Die grinders and rotary tools are handheld power tools used for grinding, sanding, honing, polishing, or machining material (typically metal, but also plastic or wood). All such tools are conceptually similar, with no bright dividing line between die grinders and rotary tools, although the die grinder name tends to be used for pneumatically driven heavy-duty versions whereas the rotary tool name tends to be used for electric lighter-duty versions. Flexible shaft drive versions also exist.

The die grinder name comes from one of their earliest and archetypal applications, tool and die work, where they were used to create the precise contours of dies or molds. Especially before the advent of widespread CNC usage, they were heavily relied upon for contouring via manual skill comparable to a sculptor's. CNC now provides much of the contouring for die and mold interior surfaces, but die grinders are still very useful for hundreds of cutting needs, from sculpture-like contouring in the absence of CNC, to cut-off of bar stock, to any of the cutting and grinding needs of fabrication, such as in the work of welders, boilermakers, millwrights, ironworkers (steel erectors), sheet metal workers (such as auto body workers and HVAC technicians), to woodworking (especially cabinet making), hacking, and other hobby or business pursuits. Die grinders are often used for engraving, cylinder head porting, and general shaping of a part.

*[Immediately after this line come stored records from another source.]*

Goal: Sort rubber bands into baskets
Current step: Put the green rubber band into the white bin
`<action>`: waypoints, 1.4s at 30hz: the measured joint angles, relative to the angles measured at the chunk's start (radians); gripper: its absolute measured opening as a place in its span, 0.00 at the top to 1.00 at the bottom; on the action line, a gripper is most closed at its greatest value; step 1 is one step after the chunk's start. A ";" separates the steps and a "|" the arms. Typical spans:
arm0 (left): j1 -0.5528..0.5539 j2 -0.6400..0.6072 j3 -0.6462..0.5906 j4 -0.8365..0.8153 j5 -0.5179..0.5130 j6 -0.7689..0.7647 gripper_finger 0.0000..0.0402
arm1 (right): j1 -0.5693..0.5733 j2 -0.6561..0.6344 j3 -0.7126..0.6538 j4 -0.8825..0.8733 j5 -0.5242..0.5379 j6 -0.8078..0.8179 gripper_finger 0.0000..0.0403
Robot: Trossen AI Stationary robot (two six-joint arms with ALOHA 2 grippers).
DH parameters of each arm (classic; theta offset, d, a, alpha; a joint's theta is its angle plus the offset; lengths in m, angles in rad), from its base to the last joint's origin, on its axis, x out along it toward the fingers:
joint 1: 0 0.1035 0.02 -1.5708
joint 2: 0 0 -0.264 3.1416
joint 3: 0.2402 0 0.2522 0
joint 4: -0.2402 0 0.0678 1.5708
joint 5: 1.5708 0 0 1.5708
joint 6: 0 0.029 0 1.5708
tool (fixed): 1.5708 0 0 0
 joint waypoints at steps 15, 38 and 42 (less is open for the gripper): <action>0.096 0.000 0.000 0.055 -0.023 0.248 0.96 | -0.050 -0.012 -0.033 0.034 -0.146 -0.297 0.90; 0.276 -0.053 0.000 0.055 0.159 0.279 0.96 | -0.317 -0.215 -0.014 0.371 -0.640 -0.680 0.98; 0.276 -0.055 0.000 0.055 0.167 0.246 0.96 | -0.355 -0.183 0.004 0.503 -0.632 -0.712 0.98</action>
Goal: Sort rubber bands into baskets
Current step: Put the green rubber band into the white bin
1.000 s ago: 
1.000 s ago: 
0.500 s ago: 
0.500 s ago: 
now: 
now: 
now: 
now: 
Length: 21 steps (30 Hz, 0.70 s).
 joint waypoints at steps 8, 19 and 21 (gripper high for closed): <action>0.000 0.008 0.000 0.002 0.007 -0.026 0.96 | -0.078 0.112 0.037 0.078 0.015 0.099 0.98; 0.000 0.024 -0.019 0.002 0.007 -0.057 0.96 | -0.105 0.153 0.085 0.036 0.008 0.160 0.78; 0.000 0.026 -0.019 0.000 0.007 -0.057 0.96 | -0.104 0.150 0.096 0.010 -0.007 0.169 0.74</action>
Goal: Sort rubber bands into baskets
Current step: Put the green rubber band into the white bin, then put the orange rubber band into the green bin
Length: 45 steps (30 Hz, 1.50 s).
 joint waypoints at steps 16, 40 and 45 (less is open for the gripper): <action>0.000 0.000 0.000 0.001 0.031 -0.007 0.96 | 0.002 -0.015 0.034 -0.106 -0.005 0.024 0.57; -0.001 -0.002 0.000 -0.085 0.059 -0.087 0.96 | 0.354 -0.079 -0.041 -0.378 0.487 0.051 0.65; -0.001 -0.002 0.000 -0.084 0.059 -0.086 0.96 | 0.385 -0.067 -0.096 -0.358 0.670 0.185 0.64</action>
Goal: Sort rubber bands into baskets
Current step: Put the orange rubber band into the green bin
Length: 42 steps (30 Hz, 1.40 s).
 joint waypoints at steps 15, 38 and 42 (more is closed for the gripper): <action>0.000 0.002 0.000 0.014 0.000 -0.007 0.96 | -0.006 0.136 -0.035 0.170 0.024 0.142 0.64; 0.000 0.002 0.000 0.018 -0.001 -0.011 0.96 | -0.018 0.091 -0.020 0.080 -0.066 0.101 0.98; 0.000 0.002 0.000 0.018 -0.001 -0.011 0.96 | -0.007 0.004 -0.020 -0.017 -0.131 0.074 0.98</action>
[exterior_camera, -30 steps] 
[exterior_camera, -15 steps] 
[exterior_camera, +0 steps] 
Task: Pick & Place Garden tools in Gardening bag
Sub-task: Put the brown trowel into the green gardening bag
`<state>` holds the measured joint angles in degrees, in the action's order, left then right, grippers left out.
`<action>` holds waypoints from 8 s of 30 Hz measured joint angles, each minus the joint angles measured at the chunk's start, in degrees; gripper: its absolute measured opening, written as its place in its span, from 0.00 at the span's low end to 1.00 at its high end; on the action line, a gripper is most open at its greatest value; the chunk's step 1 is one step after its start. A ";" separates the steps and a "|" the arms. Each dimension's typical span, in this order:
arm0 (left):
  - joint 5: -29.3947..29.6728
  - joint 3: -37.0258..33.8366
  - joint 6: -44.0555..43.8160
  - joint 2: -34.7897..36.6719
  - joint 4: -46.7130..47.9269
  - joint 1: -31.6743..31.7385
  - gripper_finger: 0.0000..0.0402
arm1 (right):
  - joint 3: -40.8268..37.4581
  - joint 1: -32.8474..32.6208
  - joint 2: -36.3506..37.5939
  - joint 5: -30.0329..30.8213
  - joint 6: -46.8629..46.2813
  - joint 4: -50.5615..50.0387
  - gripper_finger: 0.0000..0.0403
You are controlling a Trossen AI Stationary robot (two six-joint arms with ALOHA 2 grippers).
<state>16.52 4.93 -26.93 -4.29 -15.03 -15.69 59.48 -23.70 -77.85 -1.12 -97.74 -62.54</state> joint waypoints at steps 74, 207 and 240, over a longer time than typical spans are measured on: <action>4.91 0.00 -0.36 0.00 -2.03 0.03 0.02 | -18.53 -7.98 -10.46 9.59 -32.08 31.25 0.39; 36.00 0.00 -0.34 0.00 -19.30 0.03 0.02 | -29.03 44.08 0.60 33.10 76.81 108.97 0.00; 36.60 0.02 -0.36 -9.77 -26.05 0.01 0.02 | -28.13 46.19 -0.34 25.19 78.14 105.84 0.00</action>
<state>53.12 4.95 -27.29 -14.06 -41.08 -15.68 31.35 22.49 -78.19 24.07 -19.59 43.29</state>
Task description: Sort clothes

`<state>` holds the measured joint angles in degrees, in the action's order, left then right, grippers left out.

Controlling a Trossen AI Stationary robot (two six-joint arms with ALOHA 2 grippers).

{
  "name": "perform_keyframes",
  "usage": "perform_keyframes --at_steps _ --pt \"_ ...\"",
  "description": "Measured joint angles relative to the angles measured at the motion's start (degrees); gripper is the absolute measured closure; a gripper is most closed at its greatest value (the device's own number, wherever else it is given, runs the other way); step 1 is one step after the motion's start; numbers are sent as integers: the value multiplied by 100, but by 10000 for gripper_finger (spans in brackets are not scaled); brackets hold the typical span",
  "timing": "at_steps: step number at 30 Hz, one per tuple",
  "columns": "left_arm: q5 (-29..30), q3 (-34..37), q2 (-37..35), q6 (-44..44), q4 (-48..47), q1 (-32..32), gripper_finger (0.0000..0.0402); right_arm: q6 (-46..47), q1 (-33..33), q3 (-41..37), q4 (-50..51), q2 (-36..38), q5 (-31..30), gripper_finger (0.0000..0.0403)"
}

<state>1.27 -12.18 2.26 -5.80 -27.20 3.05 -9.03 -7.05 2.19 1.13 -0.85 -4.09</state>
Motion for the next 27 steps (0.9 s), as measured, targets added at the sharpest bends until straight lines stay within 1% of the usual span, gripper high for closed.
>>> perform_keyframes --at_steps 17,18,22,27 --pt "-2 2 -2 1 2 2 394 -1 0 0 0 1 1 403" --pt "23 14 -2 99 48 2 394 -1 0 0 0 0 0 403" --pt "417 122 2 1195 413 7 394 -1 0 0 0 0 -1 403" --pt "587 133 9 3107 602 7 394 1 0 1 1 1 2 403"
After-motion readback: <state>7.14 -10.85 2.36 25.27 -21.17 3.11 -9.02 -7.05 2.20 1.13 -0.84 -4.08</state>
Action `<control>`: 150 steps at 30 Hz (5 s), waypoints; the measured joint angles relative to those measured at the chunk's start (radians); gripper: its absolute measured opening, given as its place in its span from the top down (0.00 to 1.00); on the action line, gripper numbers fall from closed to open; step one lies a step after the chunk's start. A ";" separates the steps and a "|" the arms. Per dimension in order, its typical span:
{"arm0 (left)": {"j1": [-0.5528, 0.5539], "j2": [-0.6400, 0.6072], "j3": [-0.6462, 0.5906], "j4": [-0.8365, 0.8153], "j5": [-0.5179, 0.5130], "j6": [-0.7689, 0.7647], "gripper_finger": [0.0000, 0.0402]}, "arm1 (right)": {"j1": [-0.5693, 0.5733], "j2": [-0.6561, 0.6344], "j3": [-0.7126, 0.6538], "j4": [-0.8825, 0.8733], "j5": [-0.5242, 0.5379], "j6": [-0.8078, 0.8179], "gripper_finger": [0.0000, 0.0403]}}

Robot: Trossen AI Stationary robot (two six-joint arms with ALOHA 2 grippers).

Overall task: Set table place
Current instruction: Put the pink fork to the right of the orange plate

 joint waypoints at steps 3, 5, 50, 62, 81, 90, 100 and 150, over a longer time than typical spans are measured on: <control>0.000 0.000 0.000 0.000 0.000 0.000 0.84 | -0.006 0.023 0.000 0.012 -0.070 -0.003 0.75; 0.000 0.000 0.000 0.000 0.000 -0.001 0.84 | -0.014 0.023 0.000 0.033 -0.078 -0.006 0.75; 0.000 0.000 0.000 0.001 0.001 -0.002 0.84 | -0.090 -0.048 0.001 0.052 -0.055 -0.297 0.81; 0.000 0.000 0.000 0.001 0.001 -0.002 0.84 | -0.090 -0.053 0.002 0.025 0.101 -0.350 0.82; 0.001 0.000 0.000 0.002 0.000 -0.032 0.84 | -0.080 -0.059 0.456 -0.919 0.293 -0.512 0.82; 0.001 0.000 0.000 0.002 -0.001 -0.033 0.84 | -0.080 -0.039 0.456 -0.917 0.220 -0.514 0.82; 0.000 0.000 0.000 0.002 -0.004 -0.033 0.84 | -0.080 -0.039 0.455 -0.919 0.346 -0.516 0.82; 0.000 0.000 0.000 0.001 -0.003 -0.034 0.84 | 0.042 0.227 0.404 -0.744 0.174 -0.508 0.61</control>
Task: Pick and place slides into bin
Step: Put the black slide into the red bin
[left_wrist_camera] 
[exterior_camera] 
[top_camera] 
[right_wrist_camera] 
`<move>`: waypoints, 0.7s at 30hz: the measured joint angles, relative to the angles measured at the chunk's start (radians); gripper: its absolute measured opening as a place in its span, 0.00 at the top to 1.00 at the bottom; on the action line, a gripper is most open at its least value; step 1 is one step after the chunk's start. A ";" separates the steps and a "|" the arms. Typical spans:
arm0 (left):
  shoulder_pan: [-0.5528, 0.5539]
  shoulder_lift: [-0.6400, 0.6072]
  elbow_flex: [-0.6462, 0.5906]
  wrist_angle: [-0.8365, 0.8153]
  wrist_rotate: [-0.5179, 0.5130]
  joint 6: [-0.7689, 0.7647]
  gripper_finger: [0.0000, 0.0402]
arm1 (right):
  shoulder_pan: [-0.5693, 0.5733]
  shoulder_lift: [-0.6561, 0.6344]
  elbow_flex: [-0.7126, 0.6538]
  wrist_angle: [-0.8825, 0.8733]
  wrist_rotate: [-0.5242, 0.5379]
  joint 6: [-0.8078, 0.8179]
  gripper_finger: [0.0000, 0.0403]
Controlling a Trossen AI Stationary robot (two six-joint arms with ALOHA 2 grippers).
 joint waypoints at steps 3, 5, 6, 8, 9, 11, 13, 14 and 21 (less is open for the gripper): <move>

Die grinders typically rotate at a high speed, typically 25,000 rpm. This is much faster than most cutting tools. As such, one must use accessories rated for such a high rpm to avoid the tool shattering.

Methods of cutting action
The cutting may be done in various ways, including: 
 Grinding with bonded abrasive stones (called by various names, such as mounted stones, mounted points, or grinding points) 
 Machining with a burr or small drill bit or endmill 
 Sanding with coated abrasive, such as small drums made of sandpaper mounted on an expanding rubber mandrel (also called an arbor) 
 Honing with fine-grit mounted points 
 Lapping with lapping compound and a mounted lap to embed it 
 Polishing or buffing with cloth or fiber drums or flaps and polishing compound

Types of cutters
 Mounted stones of many shapes and various [small or medium] sizes (also called mounted points or grinding points) 
 Burrs of many shapes and various [small or medium] sizes (also called rotary files) 
 Small drill bits 
 Small endmills 
 Small disc-shaped saw blades or milling cutters 
 Small abrasive cut-off wheels, which work like saw blades except via abrasive cutting rather than sawing per se 
 Small sanding drums 
 Small sanding flap wheels 
 Small cloth or fiber wheels, drums, and flap wheels (for holding polishing compound) 
 Mounted laps

Methods of holding the cutter
The cutter is usually held in a collet, which is a convenient means of chucking in this application and provides the concentricity needed for high-RPM use. It also allows for quick changes in cutters. In some applications, other quick-change indexable chucking systems can be used, similar to the indexable chucking types now commonly found on consumer pistol-grip drills.

Safety

Personal protective equipment (PPE)
The most universal safety precaution in die grinder use is to protect one's eyes by wearing safety glasses. 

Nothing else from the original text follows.